_SUPPLIED MATERIAL_:
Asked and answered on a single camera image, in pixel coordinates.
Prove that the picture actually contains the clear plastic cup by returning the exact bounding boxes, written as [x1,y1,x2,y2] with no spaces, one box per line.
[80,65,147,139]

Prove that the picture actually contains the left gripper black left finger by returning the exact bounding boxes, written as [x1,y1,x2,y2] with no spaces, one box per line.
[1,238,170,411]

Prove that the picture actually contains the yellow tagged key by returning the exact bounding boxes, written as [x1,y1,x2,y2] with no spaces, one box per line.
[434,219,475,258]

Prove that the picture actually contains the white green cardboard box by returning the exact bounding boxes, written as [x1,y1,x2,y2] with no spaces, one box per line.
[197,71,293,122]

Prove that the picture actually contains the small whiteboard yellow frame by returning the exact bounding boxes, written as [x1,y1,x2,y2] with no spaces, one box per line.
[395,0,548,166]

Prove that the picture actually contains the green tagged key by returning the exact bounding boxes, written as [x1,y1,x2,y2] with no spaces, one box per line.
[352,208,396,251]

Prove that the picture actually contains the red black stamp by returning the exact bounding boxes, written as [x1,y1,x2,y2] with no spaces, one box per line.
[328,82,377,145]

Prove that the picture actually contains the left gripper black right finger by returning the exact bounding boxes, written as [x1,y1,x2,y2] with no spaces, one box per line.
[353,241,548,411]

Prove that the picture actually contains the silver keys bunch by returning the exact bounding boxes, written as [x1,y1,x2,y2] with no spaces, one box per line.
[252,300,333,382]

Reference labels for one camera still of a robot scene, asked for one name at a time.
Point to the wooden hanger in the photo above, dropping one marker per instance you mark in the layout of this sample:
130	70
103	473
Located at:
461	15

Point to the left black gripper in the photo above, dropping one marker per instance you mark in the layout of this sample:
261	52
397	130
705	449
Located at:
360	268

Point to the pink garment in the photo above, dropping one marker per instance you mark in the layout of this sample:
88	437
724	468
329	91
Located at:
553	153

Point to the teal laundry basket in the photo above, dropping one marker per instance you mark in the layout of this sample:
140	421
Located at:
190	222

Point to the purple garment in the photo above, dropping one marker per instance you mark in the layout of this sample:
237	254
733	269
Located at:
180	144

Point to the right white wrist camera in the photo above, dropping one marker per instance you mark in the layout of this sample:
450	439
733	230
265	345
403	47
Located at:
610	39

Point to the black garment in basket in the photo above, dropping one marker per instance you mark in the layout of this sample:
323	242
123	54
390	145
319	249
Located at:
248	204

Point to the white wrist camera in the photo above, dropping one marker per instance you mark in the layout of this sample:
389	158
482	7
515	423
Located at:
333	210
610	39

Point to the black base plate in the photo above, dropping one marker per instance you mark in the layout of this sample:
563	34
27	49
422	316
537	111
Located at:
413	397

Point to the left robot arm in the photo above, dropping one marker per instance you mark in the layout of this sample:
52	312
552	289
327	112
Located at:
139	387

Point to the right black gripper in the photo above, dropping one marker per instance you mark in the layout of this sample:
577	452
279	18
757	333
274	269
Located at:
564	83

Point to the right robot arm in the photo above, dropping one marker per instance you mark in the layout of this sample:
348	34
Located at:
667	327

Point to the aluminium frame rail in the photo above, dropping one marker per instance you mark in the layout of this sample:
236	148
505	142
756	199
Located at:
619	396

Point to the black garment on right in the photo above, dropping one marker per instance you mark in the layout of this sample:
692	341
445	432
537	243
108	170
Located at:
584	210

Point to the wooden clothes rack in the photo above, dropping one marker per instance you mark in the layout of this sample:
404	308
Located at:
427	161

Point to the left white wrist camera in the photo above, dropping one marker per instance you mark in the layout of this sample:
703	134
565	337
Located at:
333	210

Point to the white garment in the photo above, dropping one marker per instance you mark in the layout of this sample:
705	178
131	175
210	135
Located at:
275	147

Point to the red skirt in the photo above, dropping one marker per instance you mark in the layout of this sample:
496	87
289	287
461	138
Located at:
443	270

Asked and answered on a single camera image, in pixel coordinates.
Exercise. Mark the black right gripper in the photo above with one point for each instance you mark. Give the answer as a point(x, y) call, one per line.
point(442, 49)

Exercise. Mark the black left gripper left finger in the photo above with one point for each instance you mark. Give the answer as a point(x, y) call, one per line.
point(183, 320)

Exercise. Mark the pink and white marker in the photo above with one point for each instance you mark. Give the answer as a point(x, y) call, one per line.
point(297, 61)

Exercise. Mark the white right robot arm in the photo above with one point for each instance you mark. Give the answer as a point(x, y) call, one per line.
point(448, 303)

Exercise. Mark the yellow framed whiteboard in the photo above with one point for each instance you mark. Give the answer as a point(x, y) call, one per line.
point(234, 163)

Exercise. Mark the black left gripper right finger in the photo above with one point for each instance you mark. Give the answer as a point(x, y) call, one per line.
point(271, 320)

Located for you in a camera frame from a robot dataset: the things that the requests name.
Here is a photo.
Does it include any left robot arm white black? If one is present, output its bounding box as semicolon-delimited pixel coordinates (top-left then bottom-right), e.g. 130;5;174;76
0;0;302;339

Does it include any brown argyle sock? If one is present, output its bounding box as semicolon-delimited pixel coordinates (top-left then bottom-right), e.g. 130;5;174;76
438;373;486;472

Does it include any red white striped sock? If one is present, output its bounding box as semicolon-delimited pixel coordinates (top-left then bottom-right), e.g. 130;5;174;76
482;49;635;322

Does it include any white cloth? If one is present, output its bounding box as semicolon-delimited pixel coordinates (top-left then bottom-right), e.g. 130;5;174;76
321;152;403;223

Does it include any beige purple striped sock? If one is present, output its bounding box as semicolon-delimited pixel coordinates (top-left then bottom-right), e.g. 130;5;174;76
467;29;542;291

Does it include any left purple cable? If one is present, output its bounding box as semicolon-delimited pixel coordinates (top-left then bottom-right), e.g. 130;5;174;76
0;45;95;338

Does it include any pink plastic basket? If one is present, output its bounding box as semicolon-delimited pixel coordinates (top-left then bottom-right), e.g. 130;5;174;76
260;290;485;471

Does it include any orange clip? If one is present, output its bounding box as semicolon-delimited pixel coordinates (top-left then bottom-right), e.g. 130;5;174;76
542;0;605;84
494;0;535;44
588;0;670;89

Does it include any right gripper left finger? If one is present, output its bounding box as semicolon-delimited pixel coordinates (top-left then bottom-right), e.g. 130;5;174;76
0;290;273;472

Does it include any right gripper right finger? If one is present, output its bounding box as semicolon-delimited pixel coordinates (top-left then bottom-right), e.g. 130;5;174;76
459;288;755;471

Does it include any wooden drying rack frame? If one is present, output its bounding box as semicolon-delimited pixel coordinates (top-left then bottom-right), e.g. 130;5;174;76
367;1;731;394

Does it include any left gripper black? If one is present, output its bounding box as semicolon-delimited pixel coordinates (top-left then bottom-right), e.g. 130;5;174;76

_WHAT YOU SHOULD DO_:
Retype every entry exactly.

_ANSWER AREA_:
Asked and answered on a single camera image, in pixel coordinates.
Prove that the picture actually contains the clear plastic cup by returning the exact bounding boxes, written as [x1,y1,x2,y2] with no spaces, one box per line.
[80,65,147,139]

Prove that the picture actually contains the left gripper black left finger by returning the exact bounding boxes, written as [x1,y1,x2,y2] with no spaces, one box per line.
[1,238,170,411]

Prove that the picture actually contains the yellow tagged key by returning the exact bounding boxes, written as [x1,y1,x2,y2] with no spaces, one box per line.
[434,219,475,258]

Prove that the picture actually contains the white green cardboard box by returning the exact bounding boxes, written as [x1,y1,x2,y2] with no spaces, one box per line.
[197,71,293,122]

Prove that the picture actually contains the small whiteboard yellow frame by returning the exact bounding boxes, written as [x1,y1,x2,y2] with no spaces, one box per line.
[395,0,548,166]

Prove that the picture actually contains the green tagged key by returning the exact bounding boxes, written as [x1,y1,x2,y2] with no spaces, one box per line.
[352,208,396,251]

Prove that the picture actually contains the red black stamp by returning the exact bounding boxes, written as [x1,y1,x2,y2] with no spaces, one box per line.
[328,82,377,145]

Prove that the picture actually contains the left gripper black right finger by returning the exact bounding boxes, written as [x1,y1,x2,y2] with no spaces, one box per line.
[353,241,548,411]

Prove that the picture actually contains the silver keys bunch by returning the exact bounding boxes, written as [x1,y1,x2,y2] with no spaces, one box per line.
[252,300,333,382]

Reference labels for one camera still of a robot scene, asked for one name at a time.
Point to the wooden hanger in the photo above, dropping one marker per instance you mark in the layout of this sample:
130	70
103	473
Located at:
461	15

Point to the left black gripper in the photo above, dropping one marker per instance you mark in the layout of this sample:
261	52
397	130
705	449
Located at:
360	268

Point to the pink garment in the photo above, dropping one marker per instance you mark in the layout of this sample:
88	437
724	468
329	91
Located at:
553	153

Point to the teal laundry basket in the photo above, dropping one marker per instance you mark in the layout of this sample:
140	421
Located at:
190	222

Point to the purple garment in the photo above, dropping one marker per instance you mark in the layout of this sample:
237	254
733	269
Located at:
180	144

Point to the right white wrist camera in the photo above, dropping one marker per instance you mark in the layout of this sample:
450	439
733	230
265	345
403	47
Located at:
610	39

Point to the black garment in basket in the photo above, dropping one marker per instance you mark in the layout of this sample:
323	242
123	54
390	145
319	249
Located at:
248	204

Point to the white wrist camera in the photo above, dropping one marker per instance you mark in the layout of this sample:
389	158
482	7
515	423
Located at:
333	210
610	39

Point to the black base plate in the photo above, dropping one marker per instance you mark in the layout of this sample:
563	34
27	49
422	316
537	111
Located at:
413	397

Point to the left robot arm in the photo above, dropping one marker per instance you mark in the layout of this sample:
52	312
552	289
327	112
Located at:
139	387

Point to the right black gripper in the photo above, dropping one marker per instance you mark in the layout of this sample:
577	452
279	18
757	333
274	269
Located at:
564	83

Point to the right robot arm in the photo above, dropping one marker per instance you mark in the layout of this sample:
348	34
Located at:
667	327

Point to the aluminium frame rail in the photo above, dropping one marker per instance you mark in the layout of this sample:
236	148
505	142
756	199
Located at:
619	396

Point to the black garment on right in the photo above, dropping one marker per instance you mark in the layout of this sample:
692	341
445	432
537	243
108	170
Located at:
584	210

Point to the wooden clothes rack in the photo above, dropping one marker per instance you mark in the layout of this sample:
404	308
Located at:
427	161

Point to the left white wrist camera in the photo above, dropping one marker per instance you mark in the layout of this sample:
703	134
565	337
Located at:
333	210

Point to the white garment in the photo above, dropping one marker per instance you mark in the layout of this sample:
705	178
131	175
210	135
Located at:
275	147

Point to the red skirt in the photo above, dropping one marker per instance you mark in the layout of this sample:
496	87
289	287
461	138
Located at:
443	270

Asked and answered on a single camera image, in pixel coordinates.
Exercise. Mark the black right gripper in the photo above with one point for each instance you mark. Give the answer as a point(x, y) call, one per line.
point(442, 49)

Exercise. Mark the black left gripper left finger in the photo above with one point for each instance you mark. Give the answer as a point(x, y) call, one per line.
point(183, 320)

Exercise. Mark the pink and white marker in the photo above with one point for each instance you mark. Give the answer as a point(x, y) call, one per line.
point(297, 61)

Exercise. Mark the white right robot arm in the photo above with one point for each instance you mark. Give the answer as a point(x, y) call, one per line.
point(448, 303)

Exercise. Mark the yellow framed whiteboard in the photo above with one point for each instance you mark. Give the answer as a point(x, y) call, one per line.
point(234, 163)

Exercise. Mark the black left gripper right finger in the photo above with one point for each instance you mark. Give the answer as a point(x, y) call, one per line.
point(271, 320)

Located for you in a camera frame from a robot dataset: the things that the requests name.
Here is a photo.
Does it include any left robot arm white black? If one is present, output its bounding box as semicolon-delimited pixel coordinates (top-left then bottom-right), e.g. 130;5;174;76
0;0;302;339

Does it include any brown argyle sock? If one is present, output its bounding box as semicolon-delimited pixel coordinates (top-left then bottom-right), e.g. 130;5;174;76
438;373;486;472

Does it include any red white striped sock? If one is present, output its bounding box as semicolon-delimited pixel coordinates (top-left then bottom-right), e.g. 130;5;174;76
482;49;635;322

Does it include any white cloth? If one is present, output its bounding box as semicolon-delimited pixel coordinates (top-left then bottom-right), e.g. 130;5;174;76
321;152;403;223

Does it include any beige purple striped sock? If one is present, output its bounding box as semicolon-delimited pixel coordinates (top-left then bottom-right), e.g. 130;5;174;76
467;29;542;291

Does it include any left purple cable? If one is present, output its bounding box as semicolon-delimited pixel coordinates (top-left then bottom-right), e.g. 130;5;174;76
0;45;95;338

Does it include any pink plastic basket? If one is present, output its bounding box as semicolon-delimited pixel coordinates (top-left then bottom-right), e.g. 130;5;174;76
260;290;485;471

Does it include any orange clip? If one is present, output its bounding box as semicolon-delimited pixel coordinates (top-left then bottom-right), e.g. 130;5;174;76
542;0;605;84
494;0;535;44
588;0;670;89

Does it include any right gripper left finger? If one is present, output its bounding box as semicolon-delimited pixel coordinates (top-left then bottom-right), e.g. 130;5;174;76
0;290;273;472

Does it include any right gripper right finger? If one is present, output its bounding box as semicolon-delimited pixel coordinates (top-left then bottom-right), e.g. 130;5;174;76
459;288;755;471

Does it include any wooden drying rack frame? If one is present, output its bounding box as semicolon-delimited pixel coordinates (top-left then bottom-right), e.g. 130;5;174;76
367;1;731;394

Does it include any left gripper black? If one is present, output its bounding box as semicolon-delimited pixel coordinates (top-left then bottom-right), e.g. 130;5;174;76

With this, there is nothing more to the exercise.